→ BRIEF
Output the data below exactly as it is, dropping the pictures from your copy.

>>

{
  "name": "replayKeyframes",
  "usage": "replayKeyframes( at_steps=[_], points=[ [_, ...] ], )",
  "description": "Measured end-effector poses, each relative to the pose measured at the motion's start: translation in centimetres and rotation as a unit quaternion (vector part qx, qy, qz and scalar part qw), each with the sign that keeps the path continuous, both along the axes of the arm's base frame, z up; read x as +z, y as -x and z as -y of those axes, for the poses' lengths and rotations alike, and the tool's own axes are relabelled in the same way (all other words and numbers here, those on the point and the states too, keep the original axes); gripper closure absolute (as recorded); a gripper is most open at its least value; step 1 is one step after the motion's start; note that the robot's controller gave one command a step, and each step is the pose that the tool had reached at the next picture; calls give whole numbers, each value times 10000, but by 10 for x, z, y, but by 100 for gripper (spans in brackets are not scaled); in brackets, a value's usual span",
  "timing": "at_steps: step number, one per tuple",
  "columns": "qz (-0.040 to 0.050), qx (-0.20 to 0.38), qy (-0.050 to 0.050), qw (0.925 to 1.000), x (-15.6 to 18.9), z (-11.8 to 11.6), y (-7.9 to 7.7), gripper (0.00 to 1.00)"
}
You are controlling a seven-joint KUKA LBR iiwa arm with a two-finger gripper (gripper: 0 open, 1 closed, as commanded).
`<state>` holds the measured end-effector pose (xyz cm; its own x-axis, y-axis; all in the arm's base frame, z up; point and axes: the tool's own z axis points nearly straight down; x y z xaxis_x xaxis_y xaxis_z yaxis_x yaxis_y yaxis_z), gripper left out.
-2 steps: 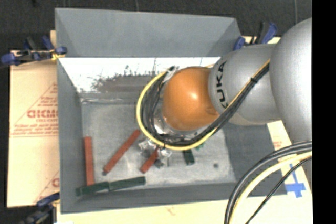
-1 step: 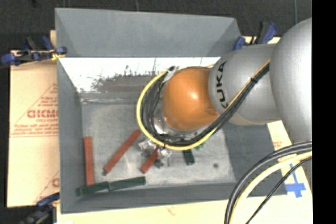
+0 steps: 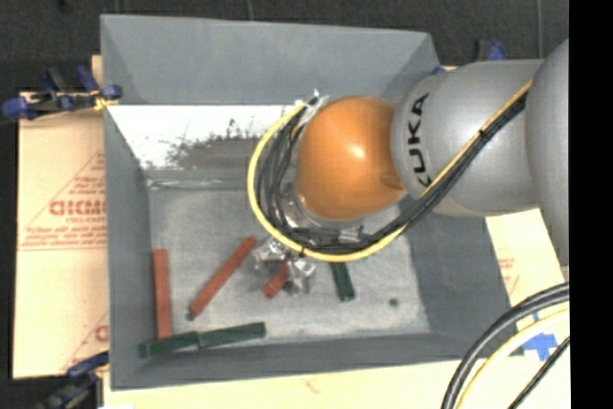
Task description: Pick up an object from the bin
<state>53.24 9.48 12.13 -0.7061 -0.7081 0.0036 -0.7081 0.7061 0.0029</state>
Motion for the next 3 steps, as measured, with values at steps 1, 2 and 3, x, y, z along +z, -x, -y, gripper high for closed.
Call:
replayKeyframes(
  at_steps=[1,2,3],
  points=[
    [22,2993,-15,9542,19,40,20,100],
    [22,2989,-19,9543,19,40,20,100],
    [-14,3653,-22,9309,46,33,9,100]
  ],
)
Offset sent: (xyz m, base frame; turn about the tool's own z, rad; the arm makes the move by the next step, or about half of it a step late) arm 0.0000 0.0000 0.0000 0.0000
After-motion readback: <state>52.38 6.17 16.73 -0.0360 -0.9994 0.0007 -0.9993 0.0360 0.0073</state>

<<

→ OUTPUT FOR THIS EXERCISE
{
  "name": "replayKeyframes",
  "usage": "replayKeyframes( at_steps=[_], points=[ [_, ...] ], )",
  "description": "Measured end-effector poses, each relative to the pose measured at the motion's start: translation in centimetres and rotation as a unit quaternion (vector part qx, qy, qz and scalar part qw), each with the sign that keeps the path continuous, both along the axes of the arm's base frame, z up; read x as +z, y as -x and z as -y of those axes, for the poses' lengths and rotations alike, and the tool's own axes are relabelled in the same way (all other words and numbers here, those on the point and the states too, keep the original axes); gripper closure absolute (as recorded); a gripper is most open at its least value; step 1 is one step after the motion's start; note that the robot's controller gave one command a step, and each step is the pose that the tool had reached at the next picture; calls give whole numbers, each value times 10000, but by 10 for x, z, y, but by 100 for gripper (spans in brackets are not scaled); in brackets, a value's usual span",
  "timing": "at_steps: step number, one per tuple",
  "columns": "qz (-0.040 to 0.050), qx (-0.20 to 0.38), qy (-0.050 to 0.050), qw (0.925 to 1.000), x (-15.6 to 18.9), z (-11.8 to 11.6), y (-7.9 to 7.7), gripper (0.00 to 1.00)"
}
You are controlling a seven-joint KUKA LBR iiwa arm with a two-finger gripper (gripper: 0 open, 1 closed, as commanded).
`<state>` holds the measured end-effector pose (xyz cm; its own x-axis, y-axis; all in the arm's base frame, z up; point and axes: the tool's own z axis points nearly straight down; x y z xaxis_x xaxis_y xaxis_z yaxis_x yaxis_y yaxis_z), gripper left out.
-2 steps: 
-1 step: 
+0 steps: 
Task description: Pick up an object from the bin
<state>53.24 9.48 12.13 -0.7061 -0.7081 0.0036 -0.7081 0.7061 0.0029</state>
Motion for the next 3 steps, as measured, with values at steps 1, 2 and 3, x, y, z along +z, -x, -y, gripper high for closed.
Call:
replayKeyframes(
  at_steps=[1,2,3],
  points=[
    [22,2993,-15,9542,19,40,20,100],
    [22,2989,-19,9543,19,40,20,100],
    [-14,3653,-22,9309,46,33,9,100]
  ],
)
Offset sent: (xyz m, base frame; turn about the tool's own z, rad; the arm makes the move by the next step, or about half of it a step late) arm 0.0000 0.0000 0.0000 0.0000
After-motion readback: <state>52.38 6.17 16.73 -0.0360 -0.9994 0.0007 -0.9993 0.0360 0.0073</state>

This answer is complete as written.